Instructions to follow:
Would you return every line of the listing below that has "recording" in it?

___ Data records

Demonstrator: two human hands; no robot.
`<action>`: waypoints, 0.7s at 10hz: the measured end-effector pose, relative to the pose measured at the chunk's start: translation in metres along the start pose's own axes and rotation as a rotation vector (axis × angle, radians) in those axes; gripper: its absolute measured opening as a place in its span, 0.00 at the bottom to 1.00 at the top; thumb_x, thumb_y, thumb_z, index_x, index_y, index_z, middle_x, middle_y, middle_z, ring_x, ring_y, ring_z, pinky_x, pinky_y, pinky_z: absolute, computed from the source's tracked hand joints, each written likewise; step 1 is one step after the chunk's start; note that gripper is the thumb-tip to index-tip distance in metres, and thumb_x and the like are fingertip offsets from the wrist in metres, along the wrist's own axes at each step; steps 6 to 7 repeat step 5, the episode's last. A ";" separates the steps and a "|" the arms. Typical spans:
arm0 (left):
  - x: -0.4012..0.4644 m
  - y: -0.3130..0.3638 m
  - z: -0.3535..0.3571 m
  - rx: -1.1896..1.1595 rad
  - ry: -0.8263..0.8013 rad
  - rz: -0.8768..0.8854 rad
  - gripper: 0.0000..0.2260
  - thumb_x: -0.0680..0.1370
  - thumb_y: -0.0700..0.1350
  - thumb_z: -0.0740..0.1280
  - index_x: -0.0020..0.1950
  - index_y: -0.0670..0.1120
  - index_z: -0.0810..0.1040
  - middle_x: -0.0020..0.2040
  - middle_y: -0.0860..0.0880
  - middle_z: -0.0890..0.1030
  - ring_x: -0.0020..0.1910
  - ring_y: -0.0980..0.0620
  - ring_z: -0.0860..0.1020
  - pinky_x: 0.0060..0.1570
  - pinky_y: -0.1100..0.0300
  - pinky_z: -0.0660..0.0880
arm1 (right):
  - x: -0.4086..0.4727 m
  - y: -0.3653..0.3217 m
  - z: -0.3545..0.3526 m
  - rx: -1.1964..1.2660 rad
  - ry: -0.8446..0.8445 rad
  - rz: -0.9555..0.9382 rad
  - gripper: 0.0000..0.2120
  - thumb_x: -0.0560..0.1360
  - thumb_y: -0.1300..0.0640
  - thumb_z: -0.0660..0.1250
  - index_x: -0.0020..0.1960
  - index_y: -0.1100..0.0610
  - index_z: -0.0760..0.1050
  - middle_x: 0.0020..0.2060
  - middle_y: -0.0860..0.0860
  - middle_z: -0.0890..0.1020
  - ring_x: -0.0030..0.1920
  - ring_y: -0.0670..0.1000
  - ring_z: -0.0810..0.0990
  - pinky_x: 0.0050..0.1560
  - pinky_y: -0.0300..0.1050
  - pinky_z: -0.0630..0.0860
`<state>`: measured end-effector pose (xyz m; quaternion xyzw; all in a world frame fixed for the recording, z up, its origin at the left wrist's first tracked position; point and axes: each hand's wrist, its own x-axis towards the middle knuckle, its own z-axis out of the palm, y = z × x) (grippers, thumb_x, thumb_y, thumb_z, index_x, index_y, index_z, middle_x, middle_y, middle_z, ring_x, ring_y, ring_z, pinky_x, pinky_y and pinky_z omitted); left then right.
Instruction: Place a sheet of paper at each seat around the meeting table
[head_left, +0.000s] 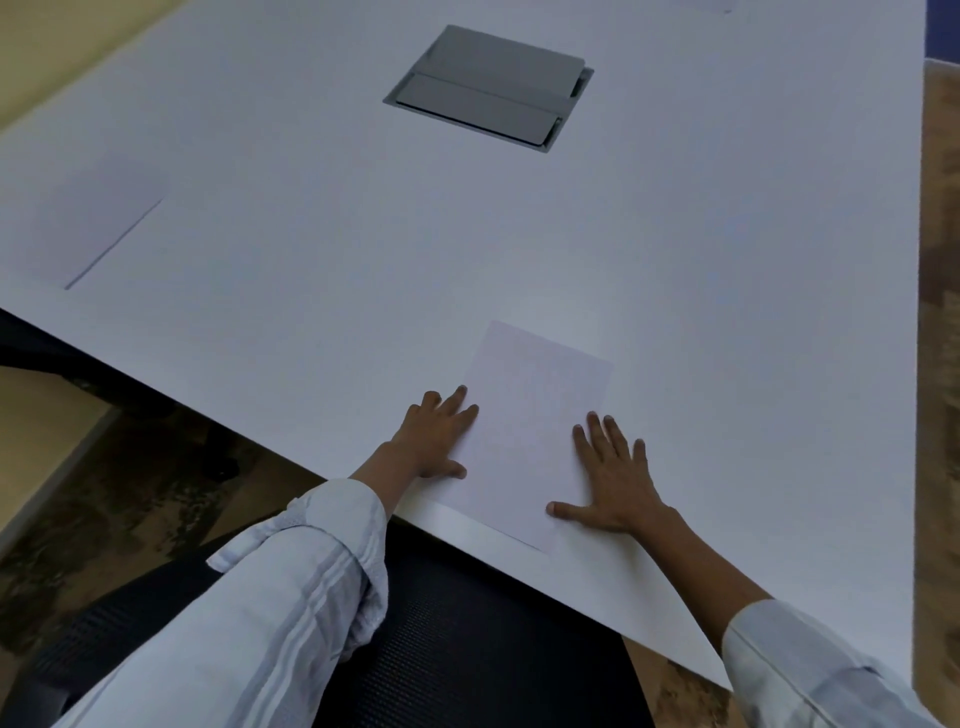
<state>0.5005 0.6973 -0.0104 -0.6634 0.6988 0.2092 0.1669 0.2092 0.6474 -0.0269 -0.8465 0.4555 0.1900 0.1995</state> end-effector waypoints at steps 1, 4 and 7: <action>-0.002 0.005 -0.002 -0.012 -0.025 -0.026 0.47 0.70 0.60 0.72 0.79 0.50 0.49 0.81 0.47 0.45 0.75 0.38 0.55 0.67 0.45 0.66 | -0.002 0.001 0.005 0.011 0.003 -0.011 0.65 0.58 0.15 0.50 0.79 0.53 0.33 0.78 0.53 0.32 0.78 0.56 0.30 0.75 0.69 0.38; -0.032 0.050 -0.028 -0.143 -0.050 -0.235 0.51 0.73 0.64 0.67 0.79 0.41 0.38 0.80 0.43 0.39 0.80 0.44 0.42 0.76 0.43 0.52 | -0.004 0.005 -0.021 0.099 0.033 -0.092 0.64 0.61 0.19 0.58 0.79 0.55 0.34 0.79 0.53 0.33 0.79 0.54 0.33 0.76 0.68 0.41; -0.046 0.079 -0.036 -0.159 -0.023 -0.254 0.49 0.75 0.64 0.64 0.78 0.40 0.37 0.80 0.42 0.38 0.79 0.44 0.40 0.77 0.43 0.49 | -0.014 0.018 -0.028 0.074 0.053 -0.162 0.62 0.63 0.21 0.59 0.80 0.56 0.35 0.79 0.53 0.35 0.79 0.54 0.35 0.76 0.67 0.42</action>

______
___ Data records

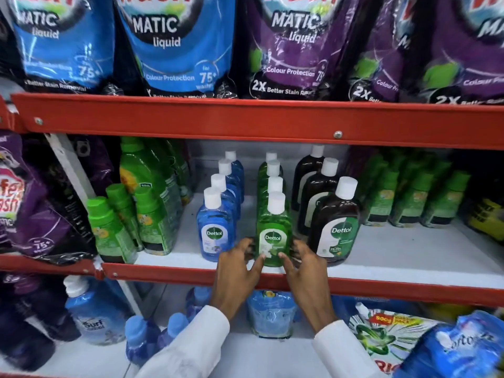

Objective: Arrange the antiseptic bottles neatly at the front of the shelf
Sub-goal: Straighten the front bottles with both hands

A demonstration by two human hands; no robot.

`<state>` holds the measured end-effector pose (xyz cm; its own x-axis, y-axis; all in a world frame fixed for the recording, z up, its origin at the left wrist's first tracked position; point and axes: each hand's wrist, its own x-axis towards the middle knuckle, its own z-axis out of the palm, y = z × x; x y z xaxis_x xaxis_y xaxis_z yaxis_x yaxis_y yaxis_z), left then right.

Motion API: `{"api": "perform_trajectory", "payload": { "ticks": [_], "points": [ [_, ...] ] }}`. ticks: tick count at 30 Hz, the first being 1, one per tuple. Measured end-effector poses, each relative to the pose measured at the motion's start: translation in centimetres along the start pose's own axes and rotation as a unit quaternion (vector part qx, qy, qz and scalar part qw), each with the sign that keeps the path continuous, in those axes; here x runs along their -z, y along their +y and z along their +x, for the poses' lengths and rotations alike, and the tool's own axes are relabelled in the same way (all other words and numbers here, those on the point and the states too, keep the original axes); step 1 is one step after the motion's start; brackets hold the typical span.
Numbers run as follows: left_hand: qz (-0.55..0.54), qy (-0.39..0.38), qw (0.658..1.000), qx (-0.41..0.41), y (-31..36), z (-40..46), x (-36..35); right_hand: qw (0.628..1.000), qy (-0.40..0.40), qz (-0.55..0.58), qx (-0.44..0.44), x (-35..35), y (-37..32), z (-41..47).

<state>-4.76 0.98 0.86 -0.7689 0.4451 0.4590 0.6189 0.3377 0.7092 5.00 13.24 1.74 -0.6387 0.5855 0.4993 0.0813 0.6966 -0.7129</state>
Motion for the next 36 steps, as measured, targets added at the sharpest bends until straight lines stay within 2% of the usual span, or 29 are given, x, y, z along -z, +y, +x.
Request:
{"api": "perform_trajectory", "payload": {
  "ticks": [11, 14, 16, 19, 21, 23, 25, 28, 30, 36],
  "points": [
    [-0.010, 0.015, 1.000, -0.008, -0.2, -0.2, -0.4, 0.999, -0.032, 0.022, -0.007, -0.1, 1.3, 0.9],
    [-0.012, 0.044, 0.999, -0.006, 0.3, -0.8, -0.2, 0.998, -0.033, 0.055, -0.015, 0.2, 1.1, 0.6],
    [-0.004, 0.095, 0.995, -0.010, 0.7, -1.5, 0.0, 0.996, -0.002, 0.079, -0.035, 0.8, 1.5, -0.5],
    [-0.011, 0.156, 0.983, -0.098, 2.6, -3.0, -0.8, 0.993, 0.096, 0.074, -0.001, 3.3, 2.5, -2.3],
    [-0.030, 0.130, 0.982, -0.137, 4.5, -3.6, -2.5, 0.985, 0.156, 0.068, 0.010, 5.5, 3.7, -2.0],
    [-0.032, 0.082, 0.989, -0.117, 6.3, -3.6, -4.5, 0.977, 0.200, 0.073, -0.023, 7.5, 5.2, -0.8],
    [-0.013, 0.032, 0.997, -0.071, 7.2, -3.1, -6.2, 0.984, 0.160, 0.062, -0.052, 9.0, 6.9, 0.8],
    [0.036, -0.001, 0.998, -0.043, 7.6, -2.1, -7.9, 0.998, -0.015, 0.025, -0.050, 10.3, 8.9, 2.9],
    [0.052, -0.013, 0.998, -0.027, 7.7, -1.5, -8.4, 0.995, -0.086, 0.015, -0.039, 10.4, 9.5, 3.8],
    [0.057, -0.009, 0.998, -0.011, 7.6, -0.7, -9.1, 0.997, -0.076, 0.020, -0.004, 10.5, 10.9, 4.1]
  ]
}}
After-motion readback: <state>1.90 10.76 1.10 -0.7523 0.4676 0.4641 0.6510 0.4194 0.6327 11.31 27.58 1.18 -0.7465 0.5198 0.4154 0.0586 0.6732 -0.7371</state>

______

Exercise response:
`<state>`: measured end-effector pose (xyz m; quaternion xyzw; all in a world frame fixed for the recording, z up, its origin at the left wrist's first tracked position; point and axes: each hand's wrist, its own x-axis towards the middle knuckle, its own z-axis out of the palm, y = z × x) (grippers, thumb_x, thumb_y, thumb_z, index_x, index_y, index_z, middle_x, middle_y, middle_z, ring_x, ring_y, ring_z, pinky_x, pinky_y and pinky_z omitted); left then right.
`<state>` holds the measured end-effector pose (xyz cm; its own x-axis, y-axis; all in a world frame fixed for the recording, z up, its origin at the left wrist's first tracked position; point and axes: each hand's wrist, its own x-axis towards the middle knuckle, its own z-axis out of the palm, y = z × x; x y z xaxis_x xaxis_y xaxis_z yaxis_x yaxis_y yaxis_z), left then right.

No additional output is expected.